Uber Cuba 0064

· Uber Cuba 0063


Una vez cogí un Uber Pool en New York con Rolando Pulido, el diseñador gráfico cubano y el hombre libre que creó la imagen libre de una disidencia por desgracia ni remotamente tan libre como su imaginación. 

Además, mi amigo, mi hermanito perdido entre estos bosques. Y nada puedo hacer para ayudarlo. Ni nada puede hacer él para ayudarme. También, por supuesto, casi mi tocayo.

Coincidimos por casualidad dentro del carro. Valga la redundancia. Los dos como dos ositos enfermos en el asiento de atrás. Nuestros sobretodos raídos por las águilas del tiempo, también por las cucarachas de la edad: ropita sacada como de otra época, otro escaparate sin Cuba pero sin Castros, otra ilusión.

Rolando Pulido, él, iba asomado por la ventanilla derecha del taxi, la vista perdida en lo que alguna vez fuera Manhattan antes del triunfo de la Revolución Snowflake. 

Orlando Pardo, yo, iba extraviado a la izquierda, la ventanilla del chofer y acaso también la del corazón humano, demasiado humano para sobrevivir a este siglo XXI de mierda. Sin vísceras, sin biografía.

Dos cubanitos cincuentenarios. Dos hombres blancos buenos. Sin Estado y sin Dios. Al margen de la ley ambos, odiando a la inmigrantada ilegal que arrasó con los salarios de media Nueva York. 

RP y OP en la tardenoche demócrata de la ciudad que nunca despierta. OP y RP haciendo silencio para no hacer de suicidas. Porque, sabemos, para ambos se nos ha hecho ya muy tarde, demasiado tarde, en medio del fidelismo forever en la Isla y el fundamentalismo multicultural de los Estados Unidos: los Extados Unidos de Islamérica.

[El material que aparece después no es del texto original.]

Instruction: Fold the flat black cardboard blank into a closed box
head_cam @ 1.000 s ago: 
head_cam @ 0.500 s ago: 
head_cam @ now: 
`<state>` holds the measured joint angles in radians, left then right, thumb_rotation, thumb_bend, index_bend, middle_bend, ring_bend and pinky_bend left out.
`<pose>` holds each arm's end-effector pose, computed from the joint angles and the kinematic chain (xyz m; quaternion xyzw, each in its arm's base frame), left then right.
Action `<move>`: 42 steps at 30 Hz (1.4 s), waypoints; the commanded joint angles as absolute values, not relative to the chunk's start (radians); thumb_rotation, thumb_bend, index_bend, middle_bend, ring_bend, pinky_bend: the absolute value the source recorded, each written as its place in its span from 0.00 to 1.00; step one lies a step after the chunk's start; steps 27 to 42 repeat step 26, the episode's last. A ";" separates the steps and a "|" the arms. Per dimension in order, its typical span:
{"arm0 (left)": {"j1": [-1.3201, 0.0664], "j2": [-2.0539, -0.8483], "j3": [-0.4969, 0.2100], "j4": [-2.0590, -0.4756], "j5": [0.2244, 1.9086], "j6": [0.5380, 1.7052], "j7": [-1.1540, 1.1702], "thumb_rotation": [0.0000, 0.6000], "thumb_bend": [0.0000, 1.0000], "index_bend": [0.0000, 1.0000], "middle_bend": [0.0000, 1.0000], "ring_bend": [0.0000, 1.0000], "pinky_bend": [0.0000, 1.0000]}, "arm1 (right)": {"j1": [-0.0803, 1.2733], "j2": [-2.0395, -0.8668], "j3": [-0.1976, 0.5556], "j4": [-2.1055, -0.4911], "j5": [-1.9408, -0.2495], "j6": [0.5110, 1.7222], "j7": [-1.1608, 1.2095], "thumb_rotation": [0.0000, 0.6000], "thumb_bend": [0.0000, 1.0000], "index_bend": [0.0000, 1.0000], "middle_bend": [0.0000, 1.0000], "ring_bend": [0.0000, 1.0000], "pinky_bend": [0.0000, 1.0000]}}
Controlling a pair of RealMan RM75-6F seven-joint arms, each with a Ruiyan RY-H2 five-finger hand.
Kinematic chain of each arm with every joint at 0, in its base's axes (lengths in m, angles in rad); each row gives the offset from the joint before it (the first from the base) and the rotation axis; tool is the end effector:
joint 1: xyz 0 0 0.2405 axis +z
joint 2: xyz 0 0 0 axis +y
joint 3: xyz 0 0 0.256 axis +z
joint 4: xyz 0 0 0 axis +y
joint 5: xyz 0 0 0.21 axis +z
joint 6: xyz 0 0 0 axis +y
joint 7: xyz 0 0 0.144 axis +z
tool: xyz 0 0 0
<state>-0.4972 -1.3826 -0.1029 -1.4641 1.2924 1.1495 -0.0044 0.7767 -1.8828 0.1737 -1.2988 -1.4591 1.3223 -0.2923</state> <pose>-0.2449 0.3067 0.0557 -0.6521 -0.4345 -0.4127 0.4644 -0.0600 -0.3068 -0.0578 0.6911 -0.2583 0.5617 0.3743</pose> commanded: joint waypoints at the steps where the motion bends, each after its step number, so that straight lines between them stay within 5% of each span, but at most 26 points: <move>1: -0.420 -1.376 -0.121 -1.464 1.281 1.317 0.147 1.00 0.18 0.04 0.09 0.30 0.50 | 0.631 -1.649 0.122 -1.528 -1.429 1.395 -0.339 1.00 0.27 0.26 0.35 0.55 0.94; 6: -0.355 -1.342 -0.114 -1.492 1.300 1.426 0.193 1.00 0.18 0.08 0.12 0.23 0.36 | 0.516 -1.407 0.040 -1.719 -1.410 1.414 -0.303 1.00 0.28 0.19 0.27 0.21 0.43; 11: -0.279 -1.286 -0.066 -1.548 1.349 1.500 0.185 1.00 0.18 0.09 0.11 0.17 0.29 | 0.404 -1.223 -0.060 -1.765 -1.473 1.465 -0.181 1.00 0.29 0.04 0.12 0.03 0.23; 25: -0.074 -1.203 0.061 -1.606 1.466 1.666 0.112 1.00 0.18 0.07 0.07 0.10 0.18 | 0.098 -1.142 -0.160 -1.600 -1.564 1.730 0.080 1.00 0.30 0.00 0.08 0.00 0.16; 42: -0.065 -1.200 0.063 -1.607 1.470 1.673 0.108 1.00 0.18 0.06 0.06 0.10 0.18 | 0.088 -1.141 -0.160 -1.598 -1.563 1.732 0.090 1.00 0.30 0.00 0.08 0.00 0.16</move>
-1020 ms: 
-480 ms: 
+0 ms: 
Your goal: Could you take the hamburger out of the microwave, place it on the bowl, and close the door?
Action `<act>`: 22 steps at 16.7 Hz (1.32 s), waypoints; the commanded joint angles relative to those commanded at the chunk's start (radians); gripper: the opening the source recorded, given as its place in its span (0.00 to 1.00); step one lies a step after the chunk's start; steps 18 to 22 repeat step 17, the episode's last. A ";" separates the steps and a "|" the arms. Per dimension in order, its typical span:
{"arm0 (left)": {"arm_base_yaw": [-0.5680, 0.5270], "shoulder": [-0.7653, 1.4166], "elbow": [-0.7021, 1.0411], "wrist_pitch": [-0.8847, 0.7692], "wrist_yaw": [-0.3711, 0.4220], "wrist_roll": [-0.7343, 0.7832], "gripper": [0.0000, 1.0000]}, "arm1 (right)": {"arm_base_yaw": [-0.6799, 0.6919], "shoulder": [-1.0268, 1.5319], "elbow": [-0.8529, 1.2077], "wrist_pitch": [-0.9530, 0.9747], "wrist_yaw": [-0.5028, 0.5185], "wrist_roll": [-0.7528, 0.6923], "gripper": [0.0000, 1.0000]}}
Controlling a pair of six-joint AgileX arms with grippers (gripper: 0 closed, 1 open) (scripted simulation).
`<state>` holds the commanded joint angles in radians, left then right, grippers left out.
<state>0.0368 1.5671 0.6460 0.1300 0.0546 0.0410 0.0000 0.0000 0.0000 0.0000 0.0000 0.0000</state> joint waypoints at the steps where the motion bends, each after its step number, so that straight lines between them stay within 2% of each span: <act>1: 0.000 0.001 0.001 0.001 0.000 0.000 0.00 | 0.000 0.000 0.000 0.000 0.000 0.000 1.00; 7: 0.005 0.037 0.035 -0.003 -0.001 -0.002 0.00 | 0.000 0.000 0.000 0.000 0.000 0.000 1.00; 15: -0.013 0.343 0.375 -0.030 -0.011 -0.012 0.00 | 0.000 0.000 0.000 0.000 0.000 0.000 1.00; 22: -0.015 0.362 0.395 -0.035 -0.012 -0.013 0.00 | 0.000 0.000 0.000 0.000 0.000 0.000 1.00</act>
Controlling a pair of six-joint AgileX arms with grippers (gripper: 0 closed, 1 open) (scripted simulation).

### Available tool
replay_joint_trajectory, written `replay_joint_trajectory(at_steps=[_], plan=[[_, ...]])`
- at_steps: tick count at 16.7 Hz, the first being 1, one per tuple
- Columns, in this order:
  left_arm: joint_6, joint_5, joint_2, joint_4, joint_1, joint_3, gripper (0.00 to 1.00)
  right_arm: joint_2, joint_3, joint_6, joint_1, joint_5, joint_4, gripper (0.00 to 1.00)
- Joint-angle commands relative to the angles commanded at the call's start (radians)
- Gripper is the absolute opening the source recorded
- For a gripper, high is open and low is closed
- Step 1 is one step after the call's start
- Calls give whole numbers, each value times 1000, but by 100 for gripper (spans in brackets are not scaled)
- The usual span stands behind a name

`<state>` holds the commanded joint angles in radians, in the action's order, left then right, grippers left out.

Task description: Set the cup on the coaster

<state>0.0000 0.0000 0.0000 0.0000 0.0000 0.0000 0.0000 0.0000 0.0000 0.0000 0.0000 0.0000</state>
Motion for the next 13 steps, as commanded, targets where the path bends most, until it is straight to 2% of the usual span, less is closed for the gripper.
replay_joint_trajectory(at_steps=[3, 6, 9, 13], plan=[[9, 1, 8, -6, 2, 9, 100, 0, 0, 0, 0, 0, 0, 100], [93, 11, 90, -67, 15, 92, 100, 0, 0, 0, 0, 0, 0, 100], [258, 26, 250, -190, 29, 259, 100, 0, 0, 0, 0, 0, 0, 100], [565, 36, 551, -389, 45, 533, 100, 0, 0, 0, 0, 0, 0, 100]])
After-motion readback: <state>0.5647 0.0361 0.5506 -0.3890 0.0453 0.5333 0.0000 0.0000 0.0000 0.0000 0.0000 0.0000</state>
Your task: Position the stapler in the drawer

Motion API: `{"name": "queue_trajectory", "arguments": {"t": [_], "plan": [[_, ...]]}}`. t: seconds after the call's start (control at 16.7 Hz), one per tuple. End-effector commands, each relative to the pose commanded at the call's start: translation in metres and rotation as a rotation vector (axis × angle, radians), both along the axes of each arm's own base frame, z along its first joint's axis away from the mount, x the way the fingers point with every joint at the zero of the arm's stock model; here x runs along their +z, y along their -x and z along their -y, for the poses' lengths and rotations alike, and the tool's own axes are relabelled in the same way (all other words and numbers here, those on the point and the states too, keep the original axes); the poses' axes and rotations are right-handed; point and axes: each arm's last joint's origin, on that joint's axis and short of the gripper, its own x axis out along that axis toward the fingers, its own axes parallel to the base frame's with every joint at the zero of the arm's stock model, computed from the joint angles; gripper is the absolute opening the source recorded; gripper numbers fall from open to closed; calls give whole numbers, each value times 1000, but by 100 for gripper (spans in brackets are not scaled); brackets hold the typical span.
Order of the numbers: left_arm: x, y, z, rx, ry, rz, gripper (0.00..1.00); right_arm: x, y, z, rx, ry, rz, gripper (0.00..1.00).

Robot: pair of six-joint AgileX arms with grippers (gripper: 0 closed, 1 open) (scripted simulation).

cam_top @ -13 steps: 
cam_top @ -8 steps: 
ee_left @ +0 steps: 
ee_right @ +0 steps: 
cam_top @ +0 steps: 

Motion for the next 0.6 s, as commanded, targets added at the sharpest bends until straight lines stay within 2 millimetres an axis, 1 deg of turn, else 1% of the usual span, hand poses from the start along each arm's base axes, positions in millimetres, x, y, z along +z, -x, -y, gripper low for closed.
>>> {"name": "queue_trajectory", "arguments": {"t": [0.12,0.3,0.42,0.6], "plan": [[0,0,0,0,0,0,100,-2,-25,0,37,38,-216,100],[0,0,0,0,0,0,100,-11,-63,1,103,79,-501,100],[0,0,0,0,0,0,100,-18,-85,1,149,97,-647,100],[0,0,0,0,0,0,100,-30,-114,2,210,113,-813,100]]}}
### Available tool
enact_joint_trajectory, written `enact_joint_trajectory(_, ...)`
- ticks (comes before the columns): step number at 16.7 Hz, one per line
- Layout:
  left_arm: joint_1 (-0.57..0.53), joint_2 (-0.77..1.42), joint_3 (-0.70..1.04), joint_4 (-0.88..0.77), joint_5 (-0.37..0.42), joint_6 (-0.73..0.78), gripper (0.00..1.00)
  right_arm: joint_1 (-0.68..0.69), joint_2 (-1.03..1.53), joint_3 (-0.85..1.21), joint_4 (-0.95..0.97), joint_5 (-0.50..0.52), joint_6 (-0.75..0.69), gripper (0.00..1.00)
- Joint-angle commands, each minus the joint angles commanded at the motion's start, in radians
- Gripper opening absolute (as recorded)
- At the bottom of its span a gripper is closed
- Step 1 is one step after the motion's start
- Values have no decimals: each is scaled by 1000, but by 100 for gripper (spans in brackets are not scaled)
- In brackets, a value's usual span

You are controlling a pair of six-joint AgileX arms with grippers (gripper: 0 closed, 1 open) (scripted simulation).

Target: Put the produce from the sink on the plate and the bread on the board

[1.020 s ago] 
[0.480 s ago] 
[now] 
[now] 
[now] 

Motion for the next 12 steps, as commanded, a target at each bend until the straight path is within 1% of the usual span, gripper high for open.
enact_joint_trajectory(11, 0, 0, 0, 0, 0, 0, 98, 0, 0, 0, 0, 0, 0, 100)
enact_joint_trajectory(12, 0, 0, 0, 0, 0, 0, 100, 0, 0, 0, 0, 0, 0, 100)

Pasaban las calles y las avenidas. En cada esquina él tenía una aventura de amor y de locura bella. En cada semáforo yo me daba cuenta de que nunca había vivido y nunca me daría tiempo a vivir aquí. 

Rolando salió demasiado temprano de Cuba. A Orlando le cogió demasiado tarde para salir. 

Pasaban las avenidas y las calles. No nos quedaban amigos en la megápolis. El único en quien se nos ocurría pensar era en Donald Trump, pero Donald Trump ya tampoco residía aquí. Nuestro hombre en el odio de la izquierda internacional se había mudado triunfalmente a Washington DC.

Como un chiste, le pedimos un cambio de ruta al chofer. Le dijimos que nos llevara hasta la Torre Trump, en el cruce de la 56 calle del Este con la 5ta Avenida. Queríamos hacer un performance, una especie de plegaria. Con suerte, saltar al vacío o algo así desde su azotea, en el piso 59. Precisamente, 59.

El chofer era un uruguayo, esa raza inferior. El benedettico se ofendió, no siendo ni siquiera ciudadano norteamericano. Lo que es más, siendo sólo un sin-papeles más del Cono Sur, el muy ché comunichstón ya se pensaba que tenía el sartén cogido por el mango. 

Y, de hecho, lo tenía. 

No por gusto la compañía Uber y todas las compañías antinorteamericanas de Norteamérica les han dado a los perdedores ese perverso poder: que vengan al capitalismo, que se venguen del capitalismo.

Este uruguallo en específico se llamaba Eduardo Galeano, como el otro Eduardo Galeano que se murió en el 2015 para así nunca enterarse de la presidencia pingúa de Donald Trump. Ni de la cacafuaca muerte de Fidel.

El tipejo simplemente se negó a llevarnos hasta la Torre Trump. Alegó no sé qué mojones sobre la libertad de conciencia y de que él era un activista objetor en plena resistencia en contra del fascismo Made in USA.

Hubiéramos podido matarlo.

Debiéramos de haberlo matado.

Pero estábamos demasiado perdidos, Rolando y Orlando. Demasiado tristes y solitarios en la tardenoche sin testigos de la populosa New York. Demasiado animalitos enfermos en el asiento de atrás, con la piel demasiado raída por las águilas del tiempo y las cucarachas de la edad. 

Demasiado lejanos como Cuba, cada uno asomado a la ventanilla antípoda del último taxi con destino a una Utopía que nos persiguió hasta darnos alcance aquí, la vista de cada uno irreconocible en este infierno que son las ruinas revolucionarias del capitalismo global.